Copy each line below exactly and leave the pictures out.

**Data items:**
= = = = =

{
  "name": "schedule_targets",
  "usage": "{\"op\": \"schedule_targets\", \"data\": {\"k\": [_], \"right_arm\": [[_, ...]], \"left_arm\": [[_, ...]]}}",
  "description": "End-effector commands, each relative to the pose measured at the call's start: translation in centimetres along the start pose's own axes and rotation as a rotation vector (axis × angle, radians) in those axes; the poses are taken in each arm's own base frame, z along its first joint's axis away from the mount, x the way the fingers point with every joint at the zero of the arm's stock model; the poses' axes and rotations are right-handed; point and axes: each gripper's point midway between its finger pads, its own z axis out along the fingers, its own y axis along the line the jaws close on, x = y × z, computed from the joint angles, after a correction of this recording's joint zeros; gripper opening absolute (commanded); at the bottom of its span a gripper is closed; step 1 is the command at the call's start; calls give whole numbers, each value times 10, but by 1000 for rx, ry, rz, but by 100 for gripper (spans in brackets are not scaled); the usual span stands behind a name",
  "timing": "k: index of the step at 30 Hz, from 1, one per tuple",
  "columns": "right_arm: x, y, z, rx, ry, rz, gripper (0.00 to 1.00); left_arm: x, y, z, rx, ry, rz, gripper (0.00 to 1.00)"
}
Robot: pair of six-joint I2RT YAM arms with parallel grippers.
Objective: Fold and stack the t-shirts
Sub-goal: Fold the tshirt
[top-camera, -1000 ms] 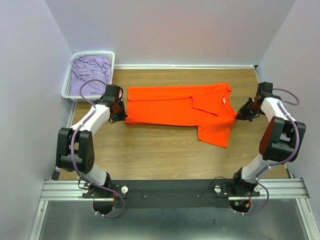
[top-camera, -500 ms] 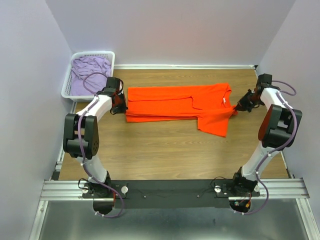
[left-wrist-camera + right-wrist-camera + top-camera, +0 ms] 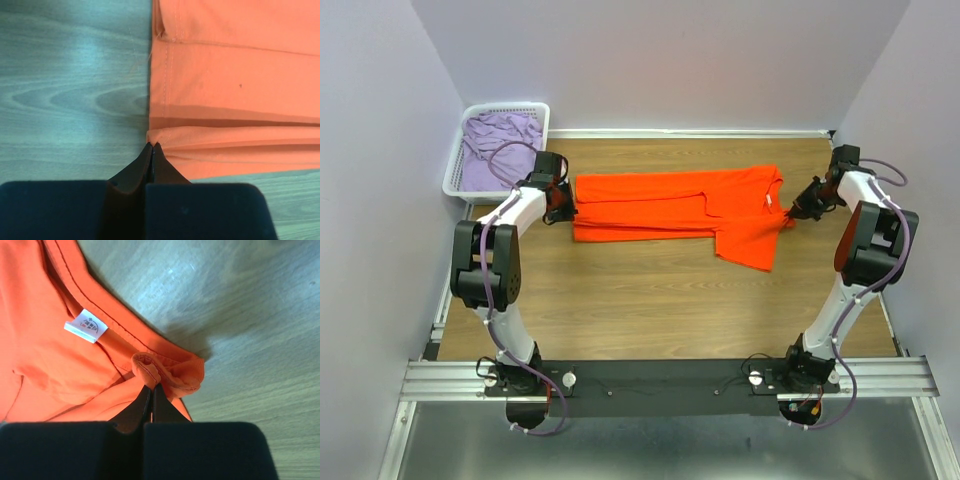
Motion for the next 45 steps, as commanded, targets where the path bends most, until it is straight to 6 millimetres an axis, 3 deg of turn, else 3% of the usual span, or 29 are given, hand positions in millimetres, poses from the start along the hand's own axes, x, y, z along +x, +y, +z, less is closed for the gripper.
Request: {"op": "schedule_targets", "data": {"k": [1, 8, 11, 13, 14, 15, 19, 21, 25, 26, 27, 30, 32, 33, 36, 39, 45], "right_arm": [[-15, -1, 3, 28, -37, -9, 2], [-16, 0, 15, 24, -23, -8, 5], [-18, -1, 18, 30, -33, -17, 14], [-20, 2, 16, 22, -41, -35, 21], [-22, 4, 15, 19, -48, -44, 29], [-24, 6, 12, 19, -60, -61, 34], [-29, 23, -14, 28, -143, -138, 56], [-28, 25, -24, 61, -184, -174, 61], [-11, 33, -49, 117, -262, -266, 67], [6, 31, -46, 139, -245, -292, 67], [8, 34, -60, 140, -281, -306, 67], [41, 32, -66, 172, -290, -367, 67], [64, 39, -65, 159, -276, -412, 67], [83, 35, -59, 155, -241, -420, 67], [111, 22, -47, 175, -183, -425, 67], [133, 13, -35, 195, -143, -434, 65], [149, 15, -17, 201, -121, -447, 63]], "left_arm": [[-15, 8, 8, -29, -43, 1, 0], [-14, 8, 22, -25, -45, -8, 0], [-10, 9, 29, -23, -30, -1, 1], [-10, 9, 28, -22, -34, -1, 11], [-11, 9, 27, -24, -41, -4, 17], [-15, 9, 23, -29, -57, -3, 28], [-22, 9, 8, -36, -89, 2, 49], [-26, 15, -1, -70, -108, 7, 59], [-27, 16, -18, -78, -136, 11, 73], [-23, 18, -21, -84, -133, 10, 76], [-26, 18, -30, -90, -154, 8, 80], [-24, 25, -49, -119, -198, 3, 87], [-18, 30, -56, -134, -217, 1, 88], [-22, 31, -68, -139, -257, 1, 88], [-21, 32, -85, -126, -334, 0, 87], [-16, 32, -95, -104, -380, 23, 85], [6, 32, -89, -66, -376, 36, 84]]}}
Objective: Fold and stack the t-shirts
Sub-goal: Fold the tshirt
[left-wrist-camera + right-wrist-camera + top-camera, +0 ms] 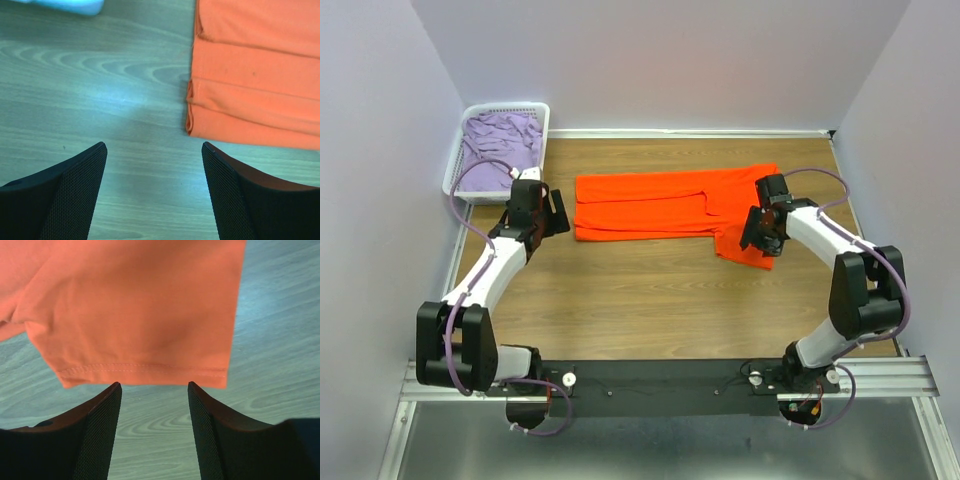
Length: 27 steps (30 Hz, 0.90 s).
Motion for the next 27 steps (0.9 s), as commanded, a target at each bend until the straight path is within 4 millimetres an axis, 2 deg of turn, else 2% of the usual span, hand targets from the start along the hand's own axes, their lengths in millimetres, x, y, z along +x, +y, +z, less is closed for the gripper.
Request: {"op": "schedule_targets", "data": {"k": [1, 6, 10, 13, 15, 18, 19, 20, 22, 23, 27], "right_arm": [[-3, 6, 11, 26, -29, 22, 63], [-1, 16, 20, 45, -26, -9, 62], [10, 14, 33, 81, 7, -12, 61], [20, 9, 41, 110, 28, -20, 56], [22, 6, 44, 123, 32, -26, 47], [22, 2, 45, 142, 26, -34, 28], [18, 4, 44, 137, 19, -37, 24], [14, 5, 41, 132, 7, -35, 15], [5, 8, 36, 123, -16, -44, 7], [-8, 14, 31, 113, -48, -47, 1], [-44, 30, 14, 83, -120, -57, 1]], "left_arm": [[2, -1, 0, 21, -50, 10, 84], [15, -1, 4, 27, -46, 20, 83], [16, -1, 4, 30, -62, 15, 83], [16, 1, 4, 20, -72, 15, 82], [18, 2, 5, 19, -68, 19, 82], [18, 1, 5, 21, -71, 19, 82], [17, 1, 4, 21, -72, 18, 82], [17, 1, 4, 22, -73, 18, 82], [16, 0, 3, 26, -77, 20, 82], [16, 1, 3, 24, -75, 20, 82], [16, 0, 2, 28, -73, 19, 82]]}}
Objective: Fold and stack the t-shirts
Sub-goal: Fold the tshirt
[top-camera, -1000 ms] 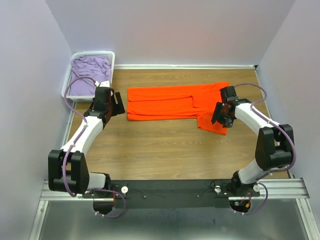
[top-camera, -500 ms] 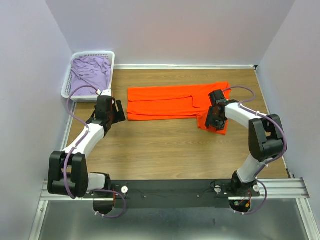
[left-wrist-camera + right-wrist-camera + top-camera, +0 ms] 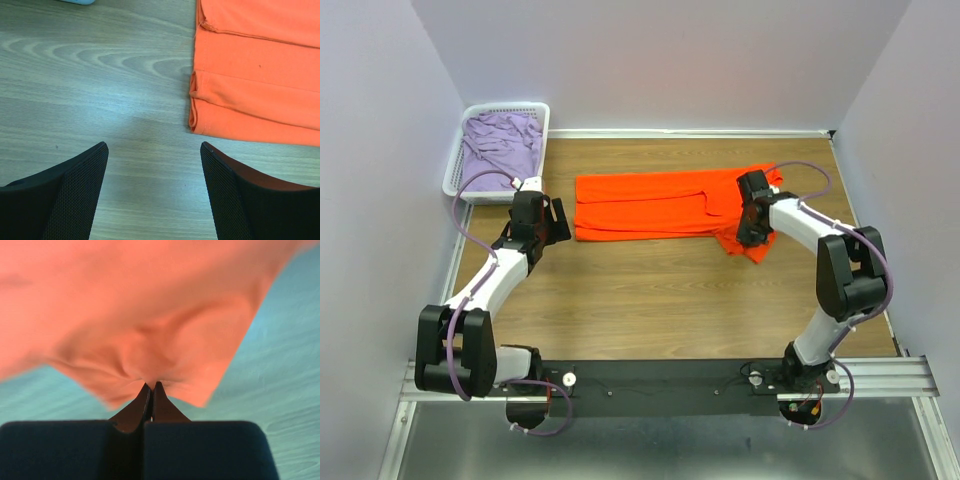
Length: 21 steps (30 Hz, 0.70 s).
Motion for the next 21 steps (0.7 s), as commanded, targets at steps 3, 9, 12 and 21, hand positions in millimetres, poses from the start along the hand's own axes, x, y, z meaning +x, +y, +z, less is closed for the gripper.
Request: {"op": "schedule_targets", "data": {"k": [3, 9, 12, 21], "right_arm": [[-69, 23, -21, -11, -141, -16, 1], [-109, 42, -15, -13, -187, -30, 1], [-132, 50, -6, -16, -207, -24, 0], [-180, 60, 17, -31, -244, -1, 1]], "left_arm": [[-9, -2, -5, 8, -43, 11, 82], [-8, -2, -6, 8, -38, 13, 82], [-7, -2, -8, 12, -39, 13, 82], [-3, -6, -15, 35, -21, 0, 82]]}}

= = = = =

**Answer below:**
{
  "name": "schedule_targets",
  "usage": "{\"op\": \"schedule_targets\", \"data\": {\"k\": [_], \"right_arm\": [[_, ...]], \"left_arm\": [[_, ...]]}}",
  "description": "End-effector commands, each relative to the pose measured at the call's start: translation in centimetres along the start pose's own axes and rotation as a rotation vector (axis × angle, radians) in those axes; the poses are taken in each arm's own base frame, z along its first joint's axis away from the mount, x the way the fingers point with every joint at the zero of the arm's stock model; the poses' axes and rotations are right-handed; point and axes: each gripper's point midway between its finger pads, its own z axis out along the fingers, its own y axis along the line the jaws close on, x = y × z, computed from the joint angles, after a correction of this recording's joint zeros; gripper opening absolute (commanded); at the bottom of its span a gripper is closed; step 1 is the command at the call's start; calls give whole numbers, each value times 10, but by 1000 for rx, ry, rz, but by 100 for gripper (spans in brackets are not scaled); the usual span stands behind a name",
  "timing": "k: index of the step at 30 Hz, from 1, one per tuple",
  "columns": "right_arm: x, y, z, rx, ry, rz, gripper (0.00 to 1.00); left_arm: x, y, z, rx, ry, rz, gripper (0.00 to 1.00)"
}
Robot: pair of six-joint I2RT YAM arms with parallel grippers.
Objective: Fold and stack the t-shirts
Sub-goal: Fold the tshirt
[top-camera, -1000 ms] 
[top-camera, -500 ms] 
[left-wrist-camera + right-wrist-camera + top-camera, +0 ms] 
Motion for the next 45 steps, as commanded, targets where the path bends most, until it is straight to 6 millimetres an axis, 3 deg of turn, else 3% of the usual span, or 29 are given, hand positions in millimetres, poses from the start along the hand's own axes, x, y, z along +x, +y, +z, less is closed for the gripper.
Request: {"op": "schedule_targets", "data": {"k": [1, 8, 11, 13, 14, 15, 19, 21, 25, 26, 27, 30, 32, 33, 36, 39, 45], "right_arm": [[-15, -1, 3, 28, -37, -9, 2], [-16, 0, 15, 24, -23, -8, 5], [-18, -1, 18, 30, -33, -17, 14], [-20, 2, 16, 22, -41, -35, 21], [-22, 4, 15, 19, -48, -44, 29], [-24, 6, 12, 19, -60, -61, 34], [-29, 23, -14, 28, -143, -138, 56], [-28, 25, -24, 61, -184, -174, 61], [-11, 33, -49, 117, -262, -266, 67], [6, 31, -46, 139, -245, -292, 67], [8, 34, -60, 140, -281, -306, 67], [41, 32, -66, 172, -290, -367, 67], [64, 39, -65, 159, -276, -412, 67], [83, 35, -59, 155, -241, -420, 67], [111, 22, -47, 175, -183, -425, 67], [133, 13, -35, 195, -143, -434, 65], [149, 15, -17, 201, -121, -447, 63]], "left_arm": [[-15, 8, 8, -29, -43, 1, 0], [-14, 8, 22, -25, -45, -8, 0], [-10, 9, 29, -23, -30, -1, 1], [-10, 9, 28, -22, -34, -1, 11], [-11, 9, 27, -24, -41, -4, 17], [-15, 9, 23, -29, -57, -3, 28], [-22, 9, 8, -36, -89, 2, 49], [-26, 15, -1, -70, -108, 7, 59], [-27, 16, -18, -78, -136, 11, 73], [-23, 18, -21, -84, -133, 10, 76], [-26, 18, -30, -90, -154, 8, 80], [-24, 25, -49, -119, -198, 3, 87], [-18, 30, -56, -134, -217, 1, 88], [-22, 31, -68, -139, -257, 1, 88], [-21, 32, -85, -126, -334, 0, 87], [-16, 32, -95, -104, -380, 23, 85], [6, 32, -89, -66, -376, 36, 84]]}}
Objective: Fold and stack the t-shirts
Sub-goal: Fold the tshirt
[left-wrist-camera + right-wrist-camera + top-camera, +0 ms] 
Length: 27 steps (30 Hz, 0.90 s).
Motion for the next 27 steps (0.9 s), as commanded, a target at each bend until the straight path is within 4 millimetres an axis, 2 deg of turn, else 2% of the usual span, hand targets from the start along the hand's own axes, their lengths in millimetres, x, y, z along +x, +y, +z, less is closed for the gripper.
Request: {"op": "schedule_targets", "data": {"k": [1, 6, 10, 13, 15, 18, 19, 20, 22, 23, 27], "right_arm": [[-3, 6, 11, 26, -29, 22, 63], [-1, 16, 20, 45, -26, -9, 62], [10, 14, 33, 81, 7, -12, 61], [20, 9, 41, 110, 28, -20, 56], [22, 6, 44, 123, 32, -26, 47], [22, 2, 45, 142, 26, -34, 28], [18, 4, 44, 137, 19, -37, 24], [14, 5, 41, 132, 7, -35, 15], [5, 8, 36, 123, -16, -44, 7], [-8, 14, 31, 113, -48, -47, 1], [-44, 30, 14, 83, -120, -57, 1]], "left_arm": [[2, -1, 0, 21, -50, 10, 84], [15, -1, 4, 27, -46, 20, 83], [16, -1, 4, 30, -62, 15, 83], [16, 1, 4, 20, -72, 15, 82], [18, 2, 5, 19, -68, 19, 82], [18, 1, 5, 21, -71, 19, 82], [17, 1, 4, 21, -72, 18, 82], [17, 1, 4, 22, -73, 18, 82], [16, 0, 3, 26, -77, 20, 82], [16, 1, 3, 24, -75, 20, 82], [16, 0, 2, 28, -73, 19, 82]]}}
Objective: Fold and stack the t-shirts
Sub-goal: Fold the tshirt
[top-camera, -1000 ms] 
[top-camera, -500 ms] 
[left-wrist-camera + right-wrist-camera + top-camera, +0 ms] 
Length: 21 steps (30 Hz, 0.70 s).
Motion for the next 21 steps (0.7 s), as commanded, targets at steps 3, 9, 12 and 21, hand positions in millimetres, poses from the start along the hand's own axes, x, y, z meaning +x, +y, +z, less is closed for the gripper.
Request: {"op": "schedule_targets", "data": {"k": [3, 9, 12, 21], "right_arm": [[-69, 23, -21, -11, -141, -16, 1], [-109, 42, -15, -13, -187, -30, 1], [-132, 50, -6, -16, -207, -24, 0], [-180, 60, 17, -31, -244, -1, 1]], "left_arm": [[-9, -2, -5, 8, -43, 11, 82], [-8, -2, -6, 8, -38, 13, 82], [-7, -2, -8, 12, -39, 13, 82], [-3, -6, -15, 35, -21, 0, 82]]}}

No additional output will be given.